• _Task description_
While you copy the lines below, skip the pictures and keep the rest exact.

• _Available data_
◆ ◆ ◆

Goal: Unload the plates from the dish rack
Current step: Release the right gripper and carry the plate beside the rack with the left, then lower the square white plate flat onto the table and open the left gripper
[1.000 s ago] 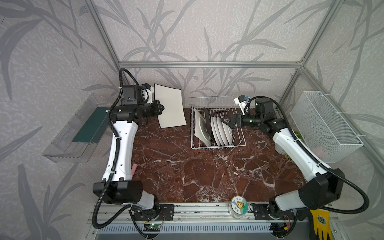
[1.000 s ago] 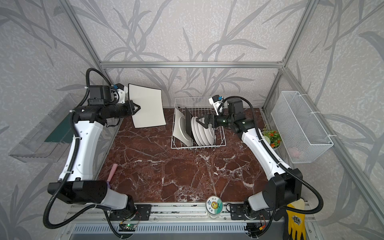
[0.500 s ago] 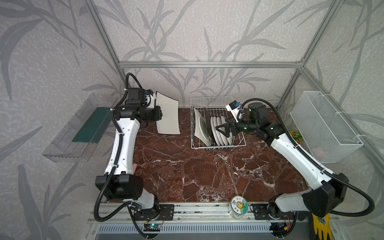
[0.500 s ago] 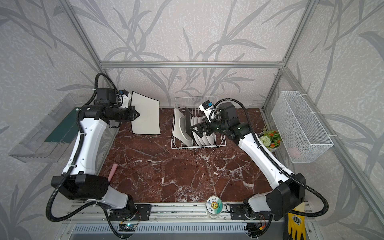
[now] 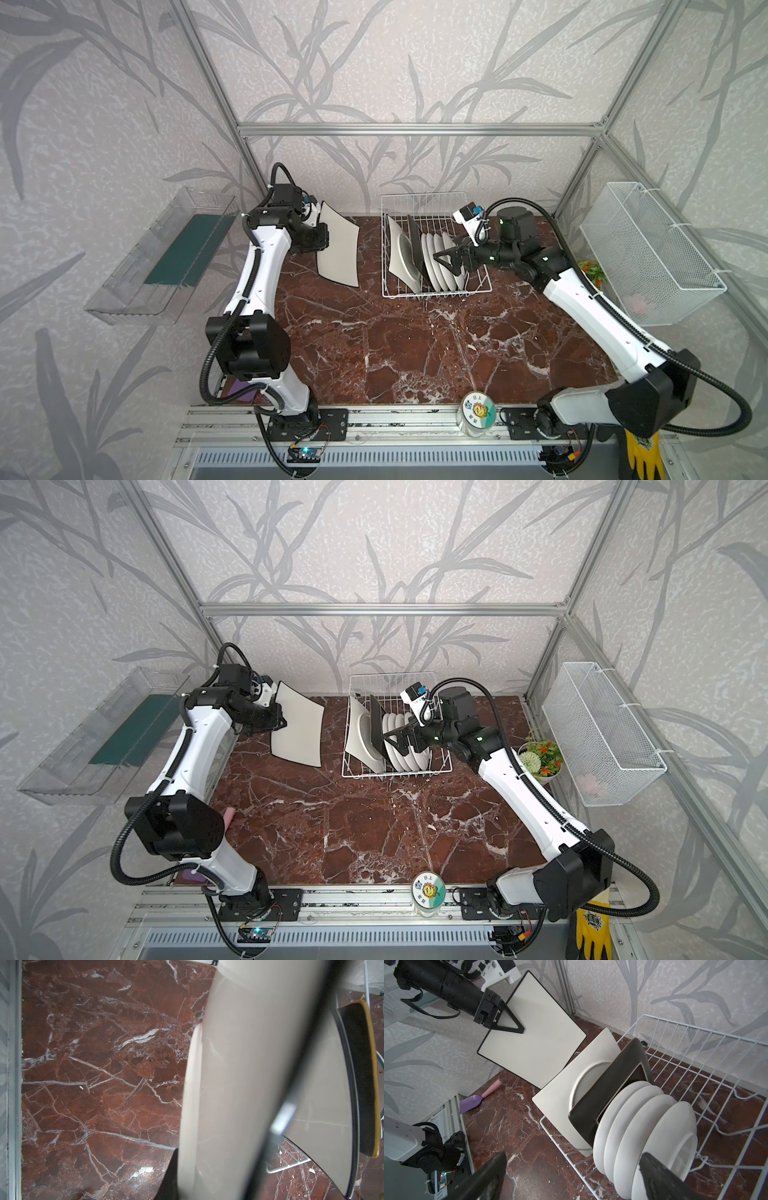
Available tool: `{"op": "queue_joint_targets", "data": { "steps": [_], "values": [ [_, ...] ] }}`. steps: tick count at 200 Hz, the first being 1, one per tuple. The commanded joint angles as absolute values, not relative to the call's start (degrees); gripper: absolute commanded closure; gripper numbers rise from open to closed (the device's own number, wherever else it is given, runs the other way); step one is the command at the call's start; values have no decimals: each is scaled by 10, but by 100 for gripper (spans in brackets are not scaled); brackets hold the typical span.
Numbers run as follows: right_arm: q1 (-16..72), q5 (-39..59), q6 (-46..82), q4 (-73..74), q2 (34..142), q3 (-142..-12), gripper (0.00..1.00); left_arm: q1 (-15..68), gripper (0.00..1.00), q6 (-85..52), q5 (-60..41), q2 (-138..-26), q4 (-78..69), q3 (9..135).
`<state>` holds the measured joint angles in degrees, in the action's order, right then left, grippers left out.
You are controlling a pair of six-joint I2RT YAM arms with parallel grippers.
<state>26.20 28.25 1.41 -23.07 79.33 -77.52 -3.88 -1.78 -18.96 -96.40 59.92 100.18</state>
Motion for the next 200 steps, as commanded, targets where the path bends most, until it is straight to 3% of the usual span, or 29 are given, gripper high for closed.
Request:
{"op": "queue_joint_targets", "data": {
  "steps": [1,103,166,200],
  "values": [
    [264,278,10,-232,778,-771,1,-42,100,-5,-217,-957,555,1006],
    [264,265,11,-249,773,-763,1,-45,100,9,-252,-1021,530,997],
    [264,266,15,-252,779,-767,1,-74,100,17,-363,-1089,549,1032],
    [265,271,14,-257,782,-769,1,-90,100,12,-369,-1115,547,1039]
  ]
}}
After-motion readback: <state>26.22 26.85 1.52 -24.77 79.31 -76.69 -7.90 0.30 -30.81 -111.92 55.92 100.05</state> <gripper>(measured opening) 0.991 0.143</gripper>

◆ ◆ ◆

• _Answer section_
Goal: Unload the plates from the dish rack
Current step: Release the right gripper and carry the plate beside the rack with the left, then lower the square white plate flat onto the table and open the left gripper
[1.000 s ago] 
[1.000 s ago] 
[0.500 s ago] 
[0.500 s ago] 
[now] 
Available tool: `{"op": "queue_joint_targets", "data": { "steps": [_], "values": [ [_, ...] ] }}`. steps: tick count at 200 Hz, the first being 1, one per tuple. The commanded joint angles as absolute values, not relative to the call's start (degrees); gripper: absolute commanded closure; gripper numbers rise from open to closed (the device's own number, wherever else it is given, runs the other way); step one is the command at the call's start; values have no decimals: each is scaled by 10, but by 100 for gripper (spans in brackets are not scaled); brackets hold the typical span.
Numbers run as follows: right_arm: q1 (-16..72), q5 (-39..59), q6 (-46..82), q4 (-73..74), q2 (34..142), q3 (-142..-12), gripper (0.00..1.00); left_arm: q1 (-15..68), gripper (0.00..1.00), q6 (-85..52), q5 (-60..41), q2 (-138..-26), q4 (-78..69), q3 (9..135).
`<state>` holds the measured joint angles in degrees, in the action's order, right then left, grippers left out.
You are controlling a pair of six-joint I2RT YAM arms with parallel grippers.
<state>26.20 28.25 1.41 -23.07 79.33 -77.52 -3.88 -1.78 -18.96 -96.40 59.92 100.18</state>
Motion for the next 200 steps, as commanded, targets where the path bends most, until it is straight to 3% of the usual span, or 29 are given, gripper high for closed.
Request:
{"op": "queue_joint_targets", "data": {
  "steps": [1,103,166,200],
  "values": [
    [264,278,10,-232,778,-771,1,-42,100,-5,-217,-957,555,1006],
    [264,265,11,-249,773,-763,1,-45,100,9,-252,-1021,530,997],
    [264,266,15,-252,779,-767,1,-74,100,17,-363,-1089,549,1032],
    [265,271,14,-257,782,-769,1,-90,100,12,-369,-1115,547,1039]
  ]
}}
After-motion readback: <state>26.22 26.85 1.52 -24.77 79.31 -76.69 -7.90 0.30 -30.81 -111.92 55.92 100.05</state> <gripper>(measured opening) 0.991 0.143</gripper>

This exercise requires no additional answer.